Skip to content

Latest commit

 

History

History
147 lines (102 loc) · 10.8 KB

File metadata and controls

147 lines (102 loc) · 10.8 KB

Devops Assignment 2 - Yousef Amirghofran (Briefbot)

In the first part of the assignment, I built a great project called Briefbot that allowed users to submit links via the web page or a browser extension and an AI-enabled workflow would then extract information from the link, summarize it, and provide a podcast about the item using external API services.

In this assignment, I improved the code quality and pursued DevOps practices to deploy the project on Azure.

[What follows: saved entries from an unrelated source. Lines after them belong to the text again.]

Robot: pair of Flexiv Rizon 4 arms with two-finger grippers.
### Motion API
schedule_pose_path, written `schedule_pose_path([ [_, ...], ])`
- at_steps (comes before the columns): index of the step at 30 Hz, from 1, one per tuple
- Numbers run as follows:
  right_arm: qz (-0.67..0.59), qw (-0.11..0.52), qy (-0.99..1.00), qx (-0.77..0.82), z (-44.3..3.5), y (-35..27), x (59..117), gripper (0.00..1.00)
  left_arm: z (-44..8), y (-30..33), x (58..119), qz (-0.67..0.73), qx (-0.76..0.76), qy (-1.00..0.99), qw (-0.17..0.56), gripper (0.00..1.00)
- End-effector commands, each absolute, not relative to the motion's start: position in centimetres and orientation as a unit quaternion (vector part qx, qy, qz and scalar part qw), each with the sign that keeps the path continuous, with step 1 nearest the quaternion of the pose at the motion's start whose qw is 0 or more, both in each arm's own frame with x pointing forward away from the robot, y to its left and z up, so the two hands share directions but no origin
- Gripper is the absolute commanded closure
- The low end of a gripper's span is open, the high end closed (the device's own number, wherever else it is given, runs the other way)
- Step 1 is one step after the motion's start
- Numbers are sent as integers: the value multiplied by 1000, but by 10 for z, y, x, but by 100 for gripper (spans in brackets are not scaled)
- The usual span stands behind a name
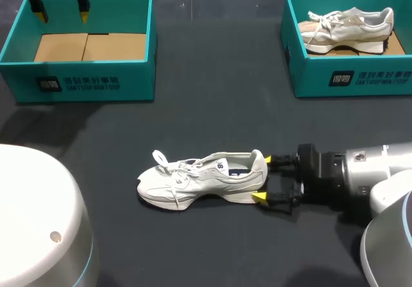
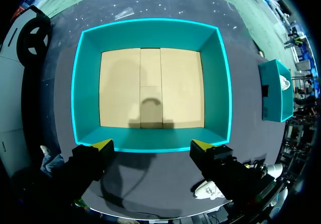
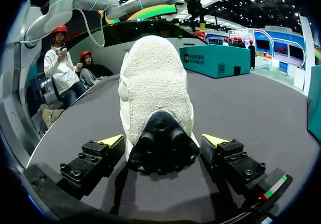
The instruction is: Take the shoe out of the shoebox, open the shoe tongue, remove and reinsert the insole, then place the shoe into the shoebox
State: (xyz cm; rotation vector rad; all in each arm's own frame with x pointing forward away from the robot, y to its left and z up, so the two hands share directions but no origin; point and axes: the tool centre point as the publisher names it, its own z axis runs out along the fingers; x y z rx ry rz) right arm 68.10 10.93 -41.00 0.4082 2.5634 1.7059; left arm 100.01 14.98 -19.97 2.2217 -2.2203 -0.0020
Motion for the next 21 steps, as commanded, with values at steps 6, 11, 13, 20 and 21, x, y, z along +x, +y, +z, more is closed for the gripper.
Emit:
schedule_pose_path([
  [6, 550, -3, 827, 115, -408, 111, 686, 0, -200, 150, 1000, -1, 707, -707, 0, 0],
  [11, 551, -14, 828, 106, -410, 120, 687, 0, -200, 150, 1000, -1, 707, -707, 0, 0],
  [13, 552, -17, 827, 104, -410, 123, 686, 0, -200, 150, 1000, -1, 707, -707, 0, 0],
  [20, 555, -24, 826, 98, -413, 132, 682, 0, -200, 150, 1000, -1, 707, -707, 0, 0],
  [21, 555, -24, 826, 97, -413, 133, 682, 0, -200, 150, 1000, -1, 707, -707, 0, 0],
])
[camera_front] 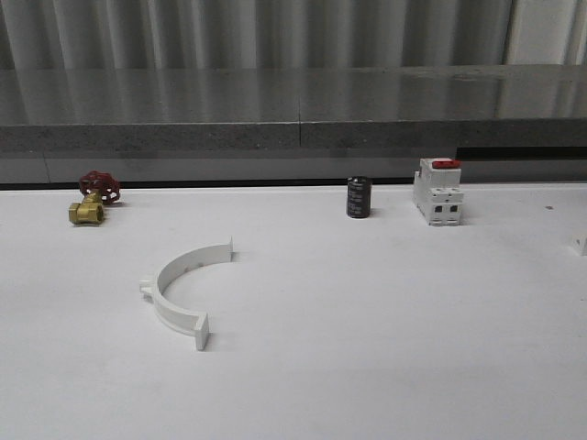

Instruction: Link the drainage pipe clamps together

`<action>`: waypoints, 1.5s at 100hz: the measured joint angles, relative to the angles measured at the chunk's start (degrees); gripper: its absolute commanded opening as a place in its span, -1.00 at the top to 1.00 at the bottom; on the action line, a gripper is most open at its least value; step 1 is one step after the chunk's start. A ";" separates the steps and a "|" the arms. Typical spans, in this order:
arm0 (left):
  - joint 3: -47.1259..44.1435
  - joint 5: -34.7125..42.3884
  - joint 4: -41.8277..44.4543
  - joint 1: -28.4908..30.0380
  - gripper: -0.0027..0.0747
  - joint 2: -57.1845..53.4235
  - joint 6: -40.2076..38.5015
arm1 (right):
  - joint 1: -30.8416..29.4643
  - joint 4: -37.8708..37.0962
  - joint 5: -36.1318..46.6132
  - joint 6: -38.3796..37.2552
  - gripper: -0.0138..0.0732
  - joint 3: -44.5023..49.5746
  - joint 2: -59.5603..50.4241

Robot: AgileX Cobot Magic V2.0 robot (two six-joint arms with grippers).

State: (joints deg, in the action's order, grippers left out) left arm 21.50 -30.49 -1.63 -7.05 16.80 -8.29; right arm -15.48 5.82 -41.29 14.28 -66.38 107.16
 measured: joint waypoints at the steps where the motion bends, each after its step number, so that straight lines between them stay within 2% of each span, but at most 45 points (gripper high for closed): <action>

The report will focus on explaining each part of this process in better detail with examples.

Refactoring Code Smells

After learning about SOLID principles and code smells, I reviewed the code in my project to see whether I could identify any code smells and improve the quality of the code. And I found a lot of places where I could improve the code:

Bloated Handler (SRP Violation)

type Handler struct {
	userService    services.UserService
	itemService    services.ItemService
	digestService  services.DigestService
	podcastService services.PodcastService
	sseManager     *services.SSEManager
}

I had created a handler struct in my project that would receive each service (userService, itemService, digestService, podcastService, and sseManager) as an input. This made the handler depend on 5 different services and handle the routing for multiple domains (users, items, podcasts, and digests) which violated the Single Responsibility Principle as the struct had too many reasons to change. Any change in any of those services could potentially propagate the change to the handler struct.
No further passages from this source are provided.